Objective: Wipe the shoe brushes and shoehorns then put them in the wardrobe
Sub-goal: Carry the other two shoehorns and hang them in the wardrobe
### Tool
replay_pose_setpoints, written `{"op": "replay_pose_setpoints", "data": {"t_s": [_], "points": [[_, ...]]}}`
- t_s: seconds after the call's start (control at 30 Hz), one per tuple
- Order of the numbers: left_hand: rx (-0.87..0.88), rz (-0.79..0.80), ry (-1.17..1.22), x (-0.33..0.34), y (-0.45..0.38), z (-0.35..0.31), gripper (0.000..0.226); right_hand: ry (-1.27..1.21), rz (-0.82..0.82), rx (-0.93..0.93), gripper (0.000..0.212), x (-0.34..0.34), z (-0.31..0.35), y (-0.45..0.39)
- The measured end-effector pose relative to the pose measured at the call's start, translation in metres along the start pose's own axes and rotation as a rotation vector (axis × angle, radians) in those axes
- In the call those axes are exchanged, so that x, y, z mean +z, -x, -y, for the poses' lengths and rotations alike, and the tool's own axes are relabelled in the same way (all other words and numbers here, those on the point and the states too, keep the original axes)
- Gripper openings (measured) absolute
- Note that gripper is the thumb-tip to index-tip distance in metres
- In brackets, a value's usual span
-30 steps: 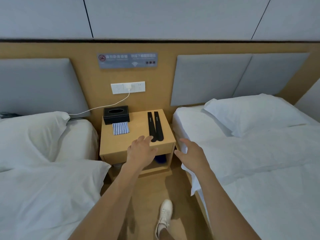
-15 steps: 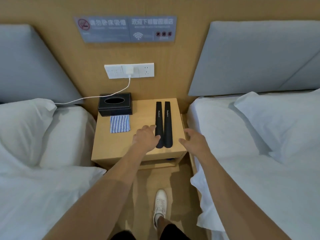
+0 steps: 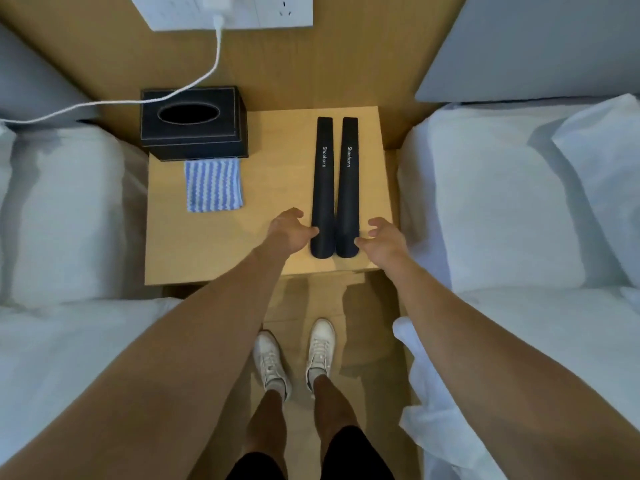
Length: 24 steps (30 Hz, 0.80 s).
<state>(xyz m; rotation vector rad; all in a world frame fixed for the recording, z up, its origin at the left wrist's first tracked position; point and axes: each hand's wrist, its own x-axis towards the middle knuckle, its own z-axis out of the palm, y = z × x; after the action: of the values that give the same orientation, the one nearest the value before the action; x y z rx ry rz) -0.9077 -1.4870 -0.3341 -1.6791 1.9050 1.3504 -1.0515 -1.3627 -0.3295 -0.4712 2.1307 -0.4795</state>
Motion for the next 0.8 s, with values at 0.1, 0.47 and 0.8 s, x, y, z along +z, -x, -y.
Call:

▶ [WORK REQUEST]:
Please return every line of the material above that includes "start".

▶ [THE ANSWER]:
- t_s: seconds after the call's start (control at 30 Hz), one per tuple
- The measured end-effector pose relative to the pose measured at the call's start, translation in metres along the start pose's own axes and rotation as a rotation vector (axis × angle, radians) in those axes

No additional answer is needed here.